The Early Childhood Education program is one of the select career classes that was allowed to continue in-person classes after the temporary closure of school, and despite the changes made in the COVID-19 school year, students are lucky enough to still be able to receive the same training.
This worked based learning program is designed to give high school students hands-on experience in a classroom setting by working with the preschoolers at the Early Childhood Center, which is still open for business. This class readies students for a career that involves child care and education.
“The early childhood education program is a learning program for students who would like to work with children in some capacity. Many of our students would like to continue their education to become a teacher or child care worker, others are interested in various types of child related therapy, psychology, or social work,” instructor Lynsi Neyland said.
While the program is still able to continue, they had to overcome a lot of barriers to adhere to COVID-19 guidelines, which included limiting the amount of students in training allowed in one classroom. Not to mention with the Black and Gold Hybrid schedules, students are only able to work in the center two to three days a week, meanwhile doing the classroom curriculum portion virtually.

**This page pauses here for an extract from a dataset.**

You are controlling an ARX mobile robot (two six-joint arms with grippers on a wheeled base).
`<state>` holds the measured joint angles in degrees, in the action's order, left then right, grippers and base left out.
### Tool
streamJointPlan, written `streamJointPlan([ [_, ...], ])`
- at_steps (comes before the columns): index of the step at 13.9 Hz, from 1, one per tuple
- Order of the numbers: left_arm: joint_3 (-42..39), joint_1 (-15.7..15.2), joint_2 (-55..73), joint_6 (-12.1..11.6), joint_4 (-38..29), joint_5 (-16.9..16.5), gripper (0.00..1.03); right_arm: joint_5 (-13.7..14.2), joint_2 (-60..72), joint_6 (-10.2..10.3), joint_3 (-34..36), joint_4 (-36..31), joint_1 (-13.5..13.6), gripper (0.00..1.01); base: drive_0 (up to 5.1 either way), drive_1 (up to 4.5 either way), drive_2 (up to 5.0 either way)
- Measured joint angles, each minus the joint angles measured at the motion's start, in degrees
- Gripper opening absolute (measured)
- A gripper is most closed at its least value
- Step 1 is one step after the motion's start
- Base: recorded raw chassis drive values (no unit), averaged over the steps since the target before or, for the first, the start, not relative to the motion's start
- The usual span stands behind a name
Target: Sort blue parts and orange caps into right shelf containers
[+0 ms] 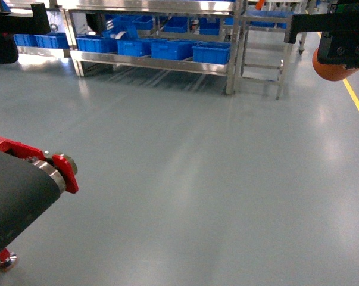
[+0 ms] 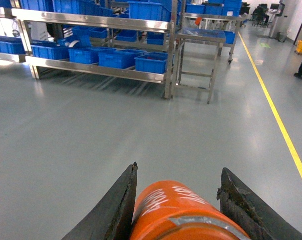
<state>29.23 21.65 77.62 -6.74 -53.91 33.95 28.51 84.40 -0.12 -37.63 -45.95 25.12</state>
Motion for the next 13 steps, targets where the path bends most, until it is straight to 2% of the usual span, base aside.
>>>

“We do not meet formally for class time this year. The course curriculum is completed virtually,” Neyland said. “Last year students had more time in preschool classrooms for work based learning. This was necessary for students to be able to earn a Child Development Credential. This year we are working around that by putting students into before care classrooms and by allowing CDA eligible students the opportunity to volunteer time outside of class time to log hours and work toward the 480 clock hours necessary for this credential.”
This school year has posed many barriers and time-issues for official certification, but the Early Childhood Education program is holding their heads up high and are continuing to work their hardest this year.